December 19, 2021 by Lukasz Kumanowski

This is the youngest specimen in my arsenal. Normally I keep myself in 20-50’ time period, when typewriters had the aesthetics matching my taste but I wanted to try a Japanese machine, to see what it was that made them so successful.

It was Charles who planted the seed of interest. Among many to chose I picked this Brother Deluxe model for a set of features which are unique.

First of all - it is still mostly metal-body machine. Plastic inserts, with faux-wood texture serve only as decoration. Questionable in my eyes but hey! It were the eighties!

Once I looked inside I quickly understood what Charles meant by saying that Japanese have simplified and lowered production costs as much as possible - but still keeping build quality at reasonably high level.

All parts which could be pressed from steel plate are done this way. Instead of cast iron (heavy) or aluminum (expensive) almost everything is pressed profile, resulting in stiff yet lightweight frame.

The result is a handsome machine which clicks all the points for most people. At the fraction of the price of European or American machines.

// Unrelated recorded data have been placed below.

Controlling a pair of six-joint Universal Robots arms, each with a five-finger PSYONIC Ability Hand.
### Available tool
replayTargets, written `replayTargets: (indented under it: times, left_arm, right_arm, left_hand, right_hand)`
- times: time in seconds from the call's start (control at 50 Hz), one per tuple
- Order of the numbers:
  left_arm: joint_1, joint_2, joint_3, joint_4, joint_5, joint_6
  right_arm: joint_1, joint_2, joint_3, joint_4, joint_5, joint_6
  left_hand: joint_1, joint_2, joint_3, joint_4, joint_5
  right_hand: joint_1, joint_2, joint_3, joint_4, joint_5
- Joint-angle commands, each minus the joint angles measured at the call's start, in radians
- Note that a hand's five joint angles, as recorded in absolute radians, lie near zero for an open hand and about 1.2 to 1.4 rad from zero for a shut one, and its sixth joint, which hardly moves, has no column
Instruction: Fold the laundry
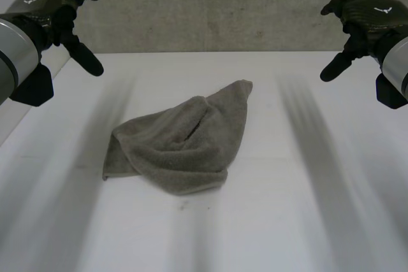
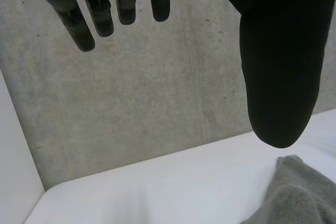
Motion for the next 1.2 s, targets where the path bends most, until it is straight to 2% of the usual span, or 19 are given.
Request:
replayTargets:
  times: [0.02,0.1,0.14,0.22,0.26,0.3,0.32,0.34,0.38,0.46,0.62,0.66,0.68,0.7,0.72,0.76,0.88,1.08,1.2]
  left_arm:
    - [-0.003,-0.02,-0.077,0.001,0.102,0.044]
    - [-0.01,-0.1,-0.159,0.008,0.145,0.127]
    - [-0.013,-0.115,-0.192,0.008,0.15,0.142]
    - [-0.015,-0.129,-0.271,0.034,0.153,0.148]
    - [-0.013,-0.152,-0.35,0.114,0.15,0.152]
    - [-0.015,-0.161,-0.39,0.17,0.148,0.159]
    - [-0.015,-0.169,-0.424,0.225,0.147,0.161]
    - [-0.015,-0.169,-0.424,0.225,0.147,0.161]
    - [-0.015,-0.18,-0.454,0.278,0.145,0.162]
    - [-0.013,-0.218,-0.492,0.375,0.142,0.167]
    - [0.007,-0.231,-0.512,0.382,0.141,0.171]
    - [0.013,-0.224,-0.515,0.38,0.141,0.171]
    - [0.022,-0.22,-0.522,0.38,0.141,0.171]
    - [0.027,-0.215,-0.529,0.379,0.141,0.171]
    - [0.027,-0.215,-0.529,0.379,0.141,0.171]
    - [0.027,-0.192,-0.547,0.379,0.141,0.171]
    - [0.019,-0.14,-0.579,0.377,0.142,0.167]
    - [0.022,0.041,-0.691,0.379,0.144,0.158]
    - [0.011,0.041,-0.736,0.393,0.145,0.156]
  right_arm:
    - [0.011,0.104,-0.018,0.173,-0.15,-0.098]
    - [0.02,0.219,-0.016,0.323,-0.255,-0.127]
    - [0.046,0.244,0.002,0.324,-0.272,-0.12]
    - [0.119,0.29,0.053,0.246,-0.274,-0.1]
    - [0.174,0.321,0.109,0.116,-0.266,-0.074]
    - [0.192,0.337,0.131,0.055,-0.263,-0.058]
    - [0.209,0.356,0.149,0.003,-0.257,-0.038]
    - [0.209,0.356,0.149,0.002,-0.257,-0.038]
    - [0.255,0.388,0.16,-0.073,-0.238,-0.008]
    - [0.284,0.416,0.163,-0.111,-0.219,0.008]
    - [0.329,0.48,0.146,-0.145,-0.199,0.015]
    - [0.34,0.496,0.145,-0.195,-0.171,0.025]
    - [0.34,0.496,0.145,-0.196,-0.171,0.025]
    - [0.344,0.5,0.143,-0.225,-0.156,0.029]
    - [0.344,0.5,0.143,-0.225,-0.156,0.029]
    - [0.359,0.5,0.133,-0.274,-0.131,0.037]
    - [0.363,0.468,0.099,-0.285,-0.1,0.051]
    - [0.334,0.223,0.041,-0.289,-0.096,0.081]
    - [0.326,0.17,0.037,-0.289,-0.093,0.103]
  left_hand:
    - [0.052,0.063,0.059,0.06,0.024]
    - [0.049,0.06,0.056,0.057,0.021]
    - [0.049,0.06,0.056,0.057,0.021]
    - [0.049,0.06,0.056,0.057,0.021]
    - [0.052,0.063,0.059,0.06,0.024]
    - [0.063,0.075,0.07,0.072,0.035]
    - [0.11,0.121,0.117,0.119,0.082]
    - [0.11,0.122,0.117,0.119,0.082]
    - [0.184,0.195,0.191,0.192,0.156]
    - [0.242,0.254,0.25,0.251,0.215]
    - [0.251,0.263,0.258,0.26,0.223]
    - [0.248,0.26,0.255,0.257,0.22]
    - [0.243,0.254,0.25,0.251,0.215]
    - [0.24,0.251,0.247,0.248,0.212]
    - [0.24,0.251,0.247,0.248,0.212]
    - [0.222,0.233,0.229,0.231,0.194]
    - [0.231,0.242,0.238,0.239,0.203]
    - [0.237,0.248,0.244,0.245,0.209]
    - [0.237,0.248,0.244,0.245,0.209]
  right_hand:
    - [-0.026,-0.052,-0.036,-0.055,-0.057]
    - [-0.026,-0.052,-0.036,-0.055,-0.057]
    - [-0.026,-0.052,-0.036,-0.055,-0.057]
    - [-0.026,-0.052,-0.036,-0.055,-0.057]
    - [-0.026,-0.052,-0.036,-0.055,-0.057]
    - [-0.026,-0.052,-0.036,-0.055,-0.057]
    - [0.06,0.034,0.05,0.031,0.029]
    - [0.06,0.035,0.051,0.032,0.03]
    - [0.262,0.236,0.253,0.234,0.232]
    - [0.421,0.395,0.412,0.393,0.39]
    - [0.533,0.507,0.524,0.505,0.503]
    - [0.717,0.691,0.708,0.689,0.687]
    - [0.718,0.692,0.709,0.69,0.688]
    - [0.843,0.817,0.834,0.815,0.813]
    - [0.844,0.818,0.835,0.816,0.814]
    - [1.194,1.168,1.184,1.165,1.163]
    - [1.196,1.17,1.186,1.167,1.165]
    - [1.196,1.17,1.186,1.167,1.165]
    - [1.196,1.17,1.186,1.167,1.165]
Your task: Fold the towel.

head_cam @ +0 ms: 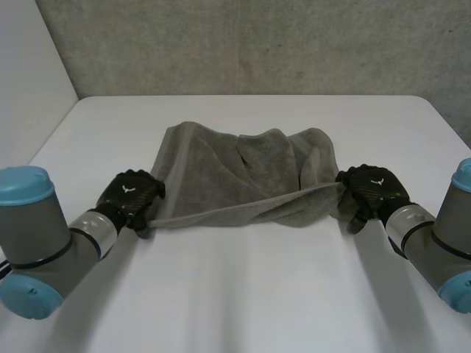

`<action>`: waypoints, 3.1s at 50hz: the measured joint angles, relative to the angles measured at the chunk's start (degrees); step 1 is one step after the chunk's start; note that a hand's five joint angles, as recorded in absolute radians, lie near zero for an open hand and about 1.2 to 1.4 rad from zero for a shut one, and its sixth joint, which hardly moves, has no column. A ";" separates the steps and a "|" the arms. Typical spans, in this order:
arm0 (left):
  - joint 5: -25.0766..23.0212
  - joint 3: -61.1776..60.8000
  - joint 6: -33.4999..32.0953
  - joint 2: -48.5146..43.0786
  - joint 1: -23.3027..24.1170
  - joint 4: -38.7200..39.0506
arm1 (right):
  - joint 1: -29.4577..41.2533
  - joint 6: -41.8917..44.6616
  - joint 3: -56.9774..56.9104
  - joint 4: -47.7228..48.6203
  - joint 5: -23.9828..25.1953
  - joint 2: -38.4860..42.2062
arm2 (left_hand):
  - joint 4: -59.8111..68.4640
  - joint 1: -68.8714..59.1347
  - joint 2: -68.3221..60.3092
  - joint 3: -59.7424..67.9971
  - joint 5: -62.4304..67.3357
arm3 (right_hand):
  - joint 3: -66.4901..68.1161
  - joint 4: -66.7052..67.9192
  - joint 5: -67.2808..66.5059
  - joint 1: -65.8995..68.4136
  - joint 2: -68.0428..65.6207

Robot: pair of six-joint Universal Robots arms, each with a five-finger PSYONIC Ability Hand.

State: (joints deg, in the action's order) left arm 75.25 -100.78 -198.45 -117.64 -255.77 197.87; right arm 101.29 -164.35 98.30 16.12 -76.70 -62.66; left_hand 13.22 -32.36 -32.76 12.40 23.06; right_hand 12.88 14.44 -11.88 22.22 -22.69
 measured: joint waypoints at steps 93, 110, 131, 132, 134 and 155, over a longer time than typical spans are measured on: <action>-0.30 -0.70 0.91 14.38 -3.72 -10.97 | -10.84 -5.09 -5.45 -17.78 21.72 -10.66 | 0.00 -42.12 -41.75 0.00 42.09 | 0.00 0.00 -53.95 52.50 -50.76; -0.39 1.22 0.58 27.53 -8.86 -17.61 | -13.08 30.11 -13.60 -43.75 18.74 -15.38 | 0.00 -42.12 -42.74 0.00 42.09 | 0.00 0.00 -54.08 52.50 -51.02; 4.09 40.48 4.78 4.07 -2.23 -5.12 | 4.78 27.54 -66.36 -23.02 -0.65 6.98 | 0.00 -42.14 -43.81 0.00 42.45 | 0.00 0.00 -54.59 52.52 -51.83; 4.56 41.33 5.78 5.30 -2.26 -2.92 | 5.00 25.87 -67.53 -22.31 -0.62 6.25 | 0.00 -42.15 -43.81 0.00 42.45 | 0.00 0.00 -54.60 52.52 -51.84; 4.92 41.54 7.11 7.40 -2.45 -0.26 | 5.06 22.98 -67.69 -21.28 -0.17 4.40 | 0.00 -42.15 -43.81 0.00 42.45 | 0.00 0.00 -54.61 52.52 -51.84; -4.88 3.87 3.14 13.43 -8.24 4.27 | -4.46 23.38 -15.96 -16.49 13.08 -11.71 | 0.00 -42.15 -43.81 0.00 42.72 | 0.00 0.00 -54.81 52.52 -51.88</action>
State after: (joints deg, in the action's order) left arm 70.38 -96.92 -195.31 -104.21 -264.01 202.14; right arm 96.83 -140.97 82.33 -0.37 -63.61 -74.36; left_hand 13.22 -74.50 -76.58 12.40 65.77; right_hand 12.88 14.45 -66.69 74.74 -74.57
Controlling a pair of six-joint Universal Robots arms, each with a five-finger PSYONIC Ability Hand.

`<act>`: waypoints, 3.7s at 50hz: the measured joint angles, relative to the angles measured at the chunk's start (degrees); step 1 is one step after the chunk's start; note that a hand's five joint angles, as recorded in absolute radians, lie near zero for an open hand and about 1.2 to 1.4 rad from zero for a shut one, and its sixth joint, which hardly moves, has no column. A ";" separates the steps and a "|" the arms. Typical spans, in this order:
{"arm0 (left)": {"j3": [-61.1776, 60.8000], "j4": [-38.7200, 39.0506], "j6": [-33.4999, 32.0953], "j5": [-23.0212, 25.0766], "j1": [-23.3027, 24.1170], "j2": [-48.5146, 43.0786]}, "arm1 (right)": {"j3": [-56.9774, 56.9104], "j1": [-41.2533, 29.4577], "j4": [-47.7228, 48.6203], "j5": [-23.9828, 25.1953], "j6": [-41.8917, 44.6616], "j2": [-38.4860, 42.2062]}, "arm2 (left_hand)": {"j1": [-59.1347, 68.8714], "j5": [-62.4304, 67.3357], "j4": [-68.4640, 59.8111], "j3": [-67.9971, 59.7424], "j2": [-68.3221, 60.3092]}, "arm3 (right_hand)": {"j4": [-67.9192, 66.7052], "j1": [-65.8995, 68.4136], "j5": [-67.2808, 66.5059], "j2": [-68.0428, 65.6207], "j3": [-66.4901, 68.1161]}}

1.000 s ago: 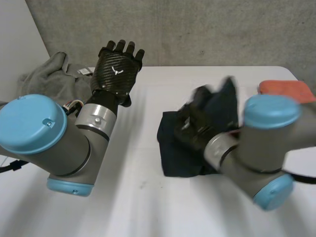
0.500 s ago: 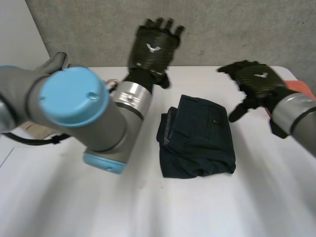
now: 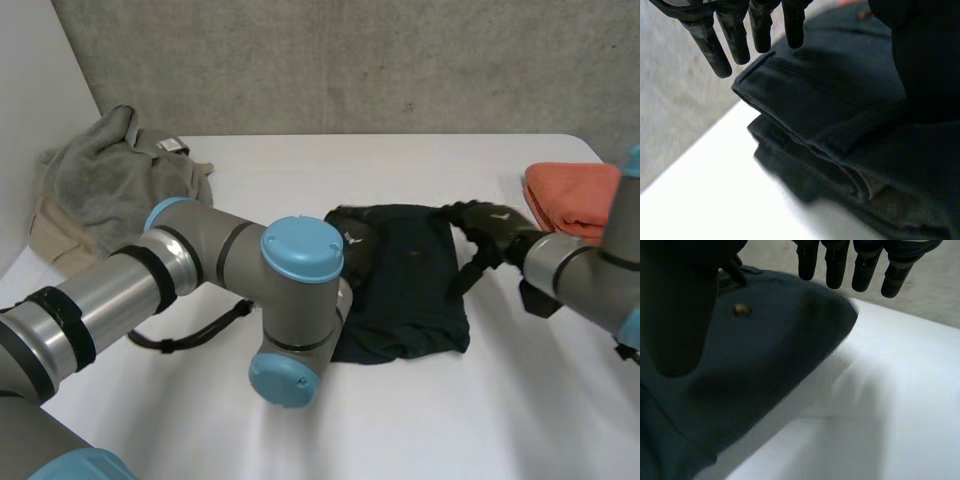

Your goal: Fold the laundry.

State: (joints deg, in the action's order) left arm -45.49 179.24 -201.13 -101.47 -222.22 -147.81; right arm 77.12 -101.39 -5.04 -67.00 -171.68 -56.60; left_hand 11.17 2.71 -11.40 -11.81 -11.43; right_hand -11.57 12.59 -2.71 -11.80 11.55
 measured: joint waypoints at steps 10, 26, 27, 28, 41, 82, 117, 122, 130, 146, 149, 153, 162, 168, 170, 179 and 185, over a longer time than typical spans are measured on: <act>-2.04 -6.77 -0.76 -5.55 0.13 0.87 | -6.11 -3.04 -3.51 -0.86 8.56 8.61 | -0.67 0.00 0.00 0.00 0.00 | 0.00 -0.38 0.00 1.20 -0.49; -2.36 -4.36 0.13 -2.17 -0.84 14.18 | 0.80 -6.56 0.85 -6.19 15.59 -6.05 | -0.91 -0.02 0.00 0.00 0.00 | 0.00 -0.66 0.01 1.21 -0.61; -2.63 -3.96 0.29 -1.19 -1.08 15.27 | 2.93 -6.84 2.25 -6.61 15.55 -7.73 | -0.91 -0.01 0.00 0.00 0.00 | 0.00 -0.66 0.01 1.21 -0.61; -2.99 -3.53 0.51 0.16 -1.39 16.50 | 5.01 -7.16 3.62 -7.08 15.54 -9.22 | -0.91 -0.01 0.00 0.00 0.00 | 0.00 -0.66 0.01 1.21 -0.61; -9.09 -6.90 8.32 33.82 -6.38 26.73 | 32.93 -15.53 24.76 -15.75 14.28 -16.05 | -0.89 -0.01 0.00 0.00 0.00 | 0.00 -0.66 0.01 1.21 -0.61; -9.71 -8.89 10.37 34.08 -8.18 26.97 | 9.49 -14.47 42.57 -12.08 11.77 1.41 | -0.89 0.00 0.00 0.00 0.00 | -56.84 45.86 -48.78 -54.07 54.19; -12.67 -3.02 10.53 31.59 -9.78 30.30 | -37.64 28.61 48.41 15.36 -3.69 37.42 | -0.90 -0.01 0.00 0.00 0.00 | -57.13 46.25 -50.44 -54.31 54.63; -13.07 -3.02 10.51 31.57 -9.71 30.36 | -33.38 31.45 48.73 19.09 -3.35 37.44 | -0.90 0.00 0.00 0.00 0.00 | -57.13 46.25 -51.11 -54.31 55.08; -13.19 -3.14 10.63 31.54 -9.28 30.81 | -24.31 32.53 48.72 20.92 -3.11 30.08 | -0.90 -0.01 0.00 0.00 0.00 | -12.55 6.18 -8.34 -8.77 11.16; -13.17 -3.12 10.92 31.60 -7.69 32.92 | -16.99 41.02 21.81 11.30 6.78 9.50 | -0.90 -0.01 0.00 0.00 0.00 | -0.01 0.14 0.01 -0.02 0.01; -12.89 -2.97 10.94 31.60 -7.68 33.55 | -19.13 42.32 15.42 3.58 15.40 5.88 | -0.90 0.02 0.00 0.00 0.00 | -0.01 0.14 0.01 -0.02 0.01; -11.87 -2.09 10.88 31.33 -7.88 34.84 | -21.55 40.03 13.66 -5.77 24.68 1.62 | -0.86 -0.01 0.00 0.00 0.00 | -0.01 0.14 0.01 -0.02 0.01; -9.18 1.40 10.10 23.34 -10.67 37.50 | -14.92 24.13 28.26 -8.48 24.99 -7.85 | 2.37 0.58 -1.78 -1.55 -1.77 | -0.01 0.14 0.01 -0.02 0.01; -8.92 2.21 4.98 14.78 -20.39 36.98 | 1.57 12.05 39.16 2.63 20.25 -16.69 | 4.34 2.87 -4.10 -3.40 -3.86 | -0.01 0.13 0.01 -0.02 -0.09; -9.44 2.19 1.31 13.49 -24.42 35.69 | 7.07 8.48 40.36 7.34 19.65 -18.35 | 4.34 2.87 -4.10 -3.40 -3.86 | -0.01 0.13 0.01 -0.02 -0.09; -9.41 5.34 -18.45 13.92 -41.08 19.92 | 20.81 0.10 32.13 13.62 21.45 -18.48 | 2.76 0.78 -2.42 -2.19 -2.50 | -0.01 0.13 0.04 -0.02 -0.09; -6.16 11.33 -25.51 22.91 -47.38 6.54 | 21.61 -0.17 23.84 9.27 25.14 -14.61 | 1.25 0.04 -0.81 -0.87 -1.14 | -0.01 0.13 0.01 -0.02 -0.09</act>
State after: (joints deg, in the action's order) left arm -51.65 190.57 -226.64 -78.56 -269.60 -141.27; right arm 98.73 -101.56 18.80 -57.72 -146.54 -71.21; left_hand 12.42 2.75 -12.22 -12.68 -12.56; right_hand -11.58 12.73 -2.70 -11.82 11.45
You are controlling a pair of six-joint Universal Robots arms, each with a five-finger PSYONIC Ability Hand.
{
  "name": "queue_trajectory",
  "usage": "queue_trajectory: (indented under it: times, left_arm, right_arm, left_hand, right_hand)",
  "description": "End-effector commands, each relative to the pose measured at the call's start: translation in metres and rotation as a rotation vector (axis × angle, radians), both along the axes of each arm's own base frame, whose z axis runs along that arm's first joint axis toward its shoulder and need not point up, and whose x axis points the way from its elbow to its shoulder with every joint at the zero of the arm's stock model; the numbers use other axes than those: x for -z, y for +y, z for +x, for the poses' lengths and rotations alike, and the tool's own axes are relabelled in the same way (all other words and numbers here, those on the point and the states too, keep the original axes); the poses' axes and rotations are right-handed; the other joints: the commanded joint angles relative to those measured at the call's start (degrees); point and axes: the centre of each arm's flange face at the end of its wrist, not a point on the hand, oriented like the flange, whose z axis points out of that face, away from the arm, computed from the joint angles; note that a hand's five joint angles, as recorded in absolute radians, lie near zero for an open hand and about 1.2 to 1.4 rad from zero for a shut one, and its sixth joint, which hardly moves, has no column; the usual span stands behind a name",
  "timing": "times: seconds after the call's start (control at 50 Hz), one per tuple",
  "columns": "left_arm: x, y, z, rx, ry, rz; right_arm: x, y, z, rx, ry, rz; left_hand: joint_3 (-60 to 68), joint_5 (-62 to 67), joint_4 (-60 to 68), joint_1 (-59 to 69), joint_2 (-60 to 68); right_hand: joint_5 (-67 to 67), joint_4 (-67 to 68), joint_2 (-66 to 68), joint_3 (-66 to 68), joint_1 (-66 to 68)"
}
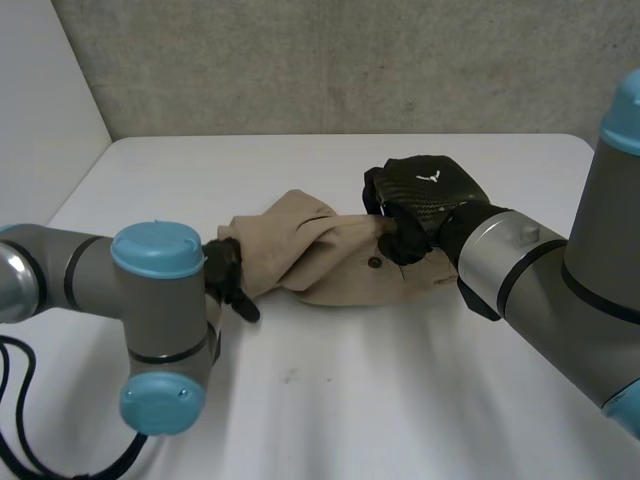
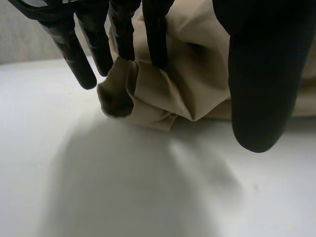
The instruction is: Fold the shorts.
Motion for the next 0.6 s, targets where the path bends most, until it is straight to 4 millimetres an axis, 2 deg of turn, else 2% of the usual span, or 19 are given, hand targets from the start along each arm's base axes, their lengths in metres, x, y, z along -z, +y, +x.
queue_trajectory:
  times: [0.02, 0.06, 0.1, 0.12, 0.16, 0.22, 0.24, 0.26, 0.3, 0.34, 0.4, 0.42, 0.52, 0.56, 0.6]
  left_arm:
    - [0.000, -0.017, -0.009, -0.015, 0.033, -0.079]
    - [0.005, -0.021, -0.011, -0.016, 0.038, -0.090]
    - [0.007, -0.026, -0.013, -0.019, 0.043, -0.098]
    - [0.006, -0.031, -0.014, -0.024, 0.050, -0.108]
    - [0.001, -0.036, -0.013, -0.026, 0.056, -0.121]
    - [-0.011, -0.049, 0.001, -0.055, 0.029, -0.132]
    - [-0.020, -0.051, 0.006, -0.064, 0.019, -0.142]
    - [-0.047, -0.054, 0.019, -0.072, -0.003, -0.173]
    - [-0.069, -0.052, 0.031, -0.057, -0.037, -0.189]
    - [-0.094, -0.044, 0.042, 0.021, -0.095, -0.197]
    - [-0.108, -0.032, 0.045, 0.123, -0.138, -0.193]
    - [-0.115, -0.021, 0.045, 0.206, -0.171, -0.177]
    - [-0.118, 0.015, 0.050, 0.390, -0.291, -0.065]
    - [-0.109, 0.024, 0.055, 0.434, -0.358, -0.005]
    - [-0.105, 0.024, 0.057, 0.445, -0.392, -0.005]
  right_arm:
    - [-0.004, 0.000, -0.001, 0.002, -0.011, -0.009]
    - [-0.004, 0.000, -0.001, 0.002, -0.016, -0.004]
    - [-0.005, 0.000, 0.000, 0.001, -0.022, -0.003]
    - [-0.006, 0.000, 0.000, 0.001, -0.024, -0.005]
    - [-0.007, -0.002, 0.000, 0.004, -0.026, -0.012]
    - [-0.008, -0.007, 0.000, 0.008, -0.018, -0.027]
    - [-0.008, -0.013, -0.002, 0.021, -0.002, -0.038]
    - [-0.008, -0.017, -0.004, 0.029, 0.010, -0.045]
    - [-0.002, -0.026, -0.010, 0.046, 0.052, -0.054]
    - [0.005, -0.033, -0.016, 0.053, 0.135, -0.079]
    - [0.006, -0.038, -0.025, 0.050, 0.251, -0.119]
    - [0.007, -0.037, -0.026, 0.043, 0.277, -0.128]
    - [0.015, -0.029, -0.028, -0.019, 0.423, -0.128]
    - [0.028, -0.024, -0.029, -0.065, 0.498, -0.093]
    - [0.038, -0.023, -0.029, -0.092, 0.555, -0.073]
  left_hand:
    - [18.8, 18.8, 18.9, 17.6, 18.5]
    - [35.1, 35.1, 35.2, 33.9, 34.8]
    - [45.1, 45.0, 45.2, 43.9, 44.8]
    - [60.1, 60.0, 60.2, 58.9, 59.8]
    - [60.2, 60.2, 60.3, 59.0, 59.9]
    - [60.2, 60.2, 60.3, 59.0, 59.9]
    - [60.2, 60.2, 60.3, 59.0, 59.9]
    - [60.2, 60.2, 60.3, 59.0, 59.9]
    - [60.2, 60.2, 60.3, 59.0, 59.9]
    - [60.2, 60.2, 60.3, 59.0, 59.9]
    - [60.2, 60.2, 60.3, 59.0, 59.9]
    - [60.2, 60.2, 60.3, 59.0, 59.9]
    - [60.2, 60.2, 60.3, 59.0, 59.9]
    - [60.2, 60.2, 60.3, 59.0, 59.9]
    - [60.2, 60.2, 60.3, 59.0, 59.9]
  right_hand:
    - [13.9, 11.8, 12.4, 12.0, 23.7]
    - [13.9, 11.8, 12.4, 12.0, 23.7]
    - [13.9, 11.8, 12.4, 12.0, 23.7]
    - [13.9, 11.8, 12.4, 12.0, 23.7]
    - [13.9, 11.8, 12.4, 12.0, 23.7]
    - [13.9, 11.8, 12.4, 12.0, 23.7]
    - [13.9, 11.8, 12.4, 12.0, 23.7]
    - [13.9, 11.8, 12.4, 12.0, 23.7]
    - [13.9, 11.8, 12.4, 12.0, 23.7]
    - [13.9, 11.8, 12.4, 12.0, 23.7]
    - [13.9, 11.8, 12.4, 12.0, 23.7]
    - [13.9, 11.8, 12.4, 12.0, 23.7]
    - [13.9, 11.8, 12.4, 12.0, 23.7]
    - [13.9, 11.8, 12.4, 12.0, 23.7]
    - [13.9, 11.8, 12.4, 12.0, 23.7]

Advent of cheap yet reliable Japanese machines has caused other manufacturers trying to compete by saving on features which once were their key-mark: design, quality materials, smoothness of action. Some manufacturers quickly went down, most other did not manage to compete.

And then came electronic machines and later computers. While many electronic word processors are still operational today the mechanical machines are much more attractive to modern user or collector. Not only their “clic-clac” charm but simplicity and serviceability are the key points.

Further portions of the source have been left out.